Synthesis and Structure of Multinuclear Pd(II) Complexes Bridged by Phosphide or Azide Ligands

The synthesis and structure of phosphide- and azide-bridged multinuclear Pd­(II) complexes bearing phosphine ligands [PdX­(μ-X′)­(PR3)]n (X = Cl and N3; X′ = PR2′ and N3; n = 2 and 4) are reported. The oxidative addition of R2′PCl to Pd­(PMe3)2 furnished the phosphide-bridged dinuclear Pd­(II) complexes [PdCl­(μ-PR2′)­(PMe3)]2 [R′ = iPr (1a) and Cy (1b)]. However, the oxidative addition of (o-tolyl)2PCl to Pd­(PMe3)2 produced a nonbridged mononuclear Pd­(II) complex with the bis­(o-tolyl)­phosphinic ligand, trans-[Pd­(PMe3)2{P­(O)­(o-tolyl)2}] (2), via oxidation of the phosphinyl ligand. The reaction of the chloride-bridged dinuclear Pd­(II) complexes [PdCl­(μ-Cl)­(PR3)]2 [PR3 = PEt3 (3a) and PPhMe2 (3b)] with NaN3 afforded the azide-bridged dinuclear and tetranuclear Pd­(II) complexes [Pd­(N3)­(μ-N3)­(PEt3)]2 (4) and [Pd­(N3)­(μ-N3)­(PPhMe2)]4 (5). Comparisons of the X-ray structures of 4 and 5 show that the square-planar molecular geometry of the Pd­(II) centers of 4 are more distorted than those of 5. Density functional theory calculations suggest that the tetranuclear eight-membered ring structure like 5 is more stable than the dinuclear four-membered ring structure like 4 in the gas phase in both PEt3 and PPhMe2 systems.
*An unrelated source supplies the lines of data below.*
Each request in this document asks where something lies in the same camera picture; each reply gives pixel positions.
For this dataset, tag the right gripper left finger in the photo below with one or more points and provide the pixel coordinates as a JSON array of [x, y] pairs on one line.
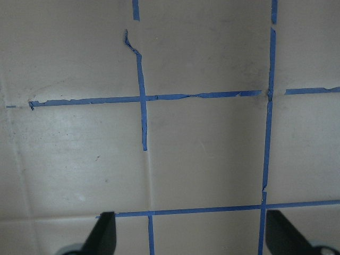
[[102, 239]]

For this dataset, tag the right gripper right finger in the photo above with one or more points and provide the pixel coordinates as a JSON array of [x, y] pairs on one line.
[[282, 238]]

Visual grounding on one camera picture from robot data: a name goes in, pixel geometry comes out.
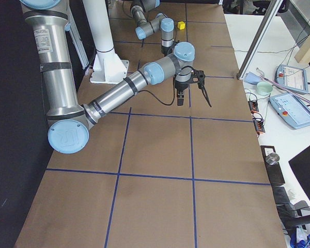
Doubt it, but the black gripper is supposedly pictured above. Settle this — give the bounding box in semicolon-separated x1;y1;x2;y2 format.
174;80;189;106

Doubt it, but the yellow wooden block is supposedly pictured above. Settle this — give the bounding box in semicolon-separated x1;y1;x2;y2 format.
177;21;186;30

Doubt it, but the left black power strip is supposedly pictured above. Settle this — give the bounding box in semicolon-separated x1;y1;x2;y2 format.
248;100;259;114

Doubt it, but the black power strip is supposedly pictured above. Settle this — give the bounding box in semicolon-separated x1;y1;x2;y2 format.
248;100;259;114
253;117;265;135

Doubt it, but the right black power strip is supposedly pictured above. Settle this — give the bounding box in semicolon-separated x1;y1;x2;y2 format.
253;117;265;135

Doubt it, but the green plastic bowl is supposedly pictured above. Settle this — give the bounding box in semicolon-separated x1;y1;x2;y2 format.
256;82;273;96

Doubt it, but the long grabber stick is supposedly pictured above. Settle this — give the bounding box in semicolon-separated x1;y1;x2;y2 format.
256;68;310;105

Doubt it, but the near teach pendant tablet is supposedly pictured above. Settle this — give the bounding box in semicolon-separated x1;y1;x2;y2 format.
269;93;310;129

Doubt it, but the teach pendant tablet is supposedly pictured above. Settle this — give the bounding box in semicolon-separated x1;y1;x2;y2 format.
269;93;310;129
275;65;308;94

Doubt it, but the silver metal cylinder weight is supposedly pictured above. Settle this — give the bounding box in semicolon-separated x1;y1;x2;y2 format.
265;152;280;165

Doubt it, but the far teach pendant tablet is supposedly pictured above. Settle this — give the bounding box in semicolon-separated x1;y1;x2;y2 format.
275;65;308;94

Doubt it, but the black box with label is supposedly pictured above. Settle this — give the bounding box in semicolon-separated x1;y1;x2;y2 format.
260;145;285;187

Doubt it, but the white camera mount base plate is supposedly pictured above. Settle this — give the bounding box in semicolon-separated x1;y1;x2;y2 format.
90;53;129;84

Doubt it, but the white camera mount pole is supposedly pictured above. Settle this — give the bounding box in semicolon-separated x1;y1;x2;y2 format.
83;0;116;58

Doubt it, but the aluminium frame post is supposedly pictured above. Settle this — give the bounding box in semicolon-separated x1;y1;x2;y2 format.
237;0;283;80

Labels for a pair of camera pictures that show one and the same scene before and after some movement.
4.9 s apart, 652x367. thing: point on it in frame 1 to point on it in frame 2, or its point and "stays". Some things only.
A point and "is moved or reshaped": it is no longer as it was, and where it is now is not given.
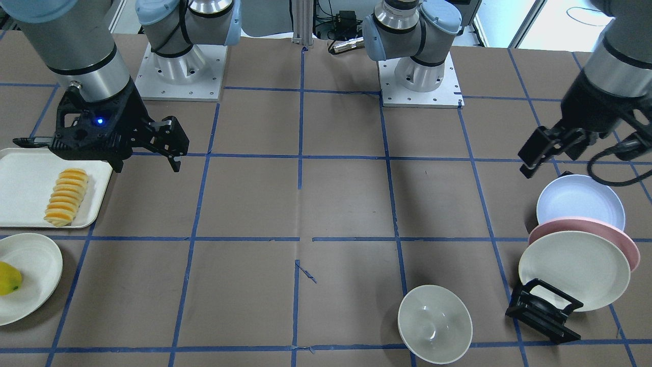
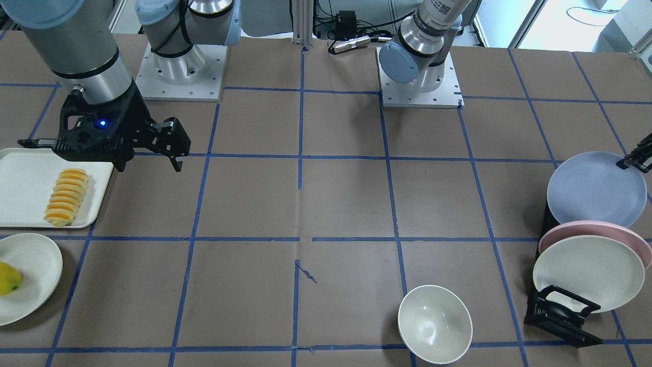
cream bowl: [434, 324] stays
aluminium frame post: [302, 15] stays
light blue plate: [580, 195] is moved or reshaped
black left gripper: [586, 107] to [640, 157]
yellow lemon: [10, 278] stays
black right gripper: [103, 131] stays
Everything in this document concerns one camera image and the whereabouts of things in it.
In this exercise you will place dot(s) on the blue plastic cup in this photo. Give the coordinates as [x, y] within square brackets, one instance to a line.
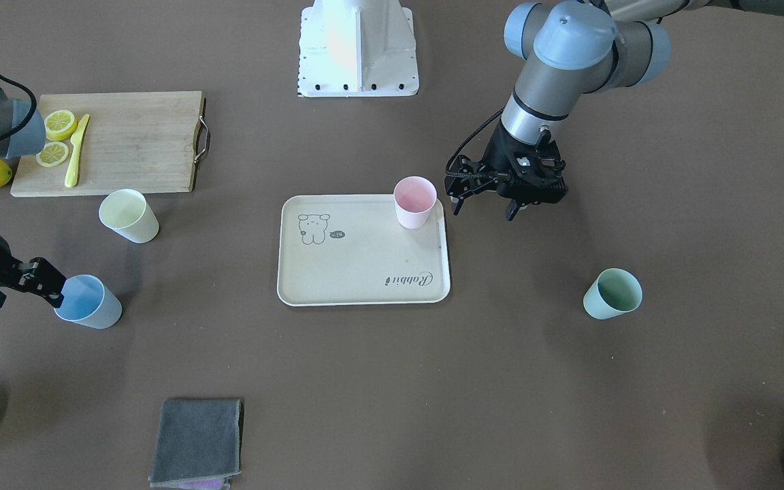
[88, 302]

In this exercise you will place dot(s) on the pink plastic cup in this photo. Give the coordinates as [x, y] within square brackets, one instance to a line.
[414, 197]

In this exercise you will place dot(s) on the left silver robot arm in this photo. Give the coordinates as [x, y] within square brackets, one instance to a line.
[570, 49]

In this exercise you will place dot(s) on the grey folded cloth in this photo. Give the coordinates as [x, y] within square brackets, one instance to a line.
[198, 444]

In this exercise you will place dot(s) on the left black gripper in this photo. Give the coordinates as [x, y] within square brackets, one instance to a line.
[502, 152]

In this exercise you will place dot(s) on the yellow plastic knife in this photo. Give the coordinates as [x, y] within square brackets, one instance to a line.
[72, 172]

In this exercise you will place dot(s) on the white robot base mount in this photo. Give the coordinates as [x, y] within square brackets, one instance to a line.
[357, 49]

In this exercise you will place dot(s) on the wooden cutting board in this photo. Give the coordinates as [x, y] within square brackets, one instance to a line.
[146, 141]

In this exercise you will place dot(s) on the cream rabbit tray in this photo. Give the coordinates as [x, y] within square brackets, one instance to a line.
[351, 250]

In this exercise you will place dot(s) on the lemon slice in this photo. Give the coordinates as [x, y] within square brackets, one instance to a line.
[59, 125]
[52, 154]

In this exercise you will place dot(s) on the pale yellow plastic cup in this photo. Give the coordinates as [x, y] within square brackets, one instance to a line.
[127, 213]

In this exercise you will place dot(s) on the green plastic cup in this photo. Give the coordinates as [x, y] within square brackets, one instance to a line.
[614, 292]
However, because the relative energy difference between the four-membered and eight-membered ring structures is small in the PEt3 system with smaller steric hindrance compared with PPhMe2, it is assumed that this difference is compensated by the crystal packing energy, and the dinuclear four-membered ring complex 4 is actually obtained.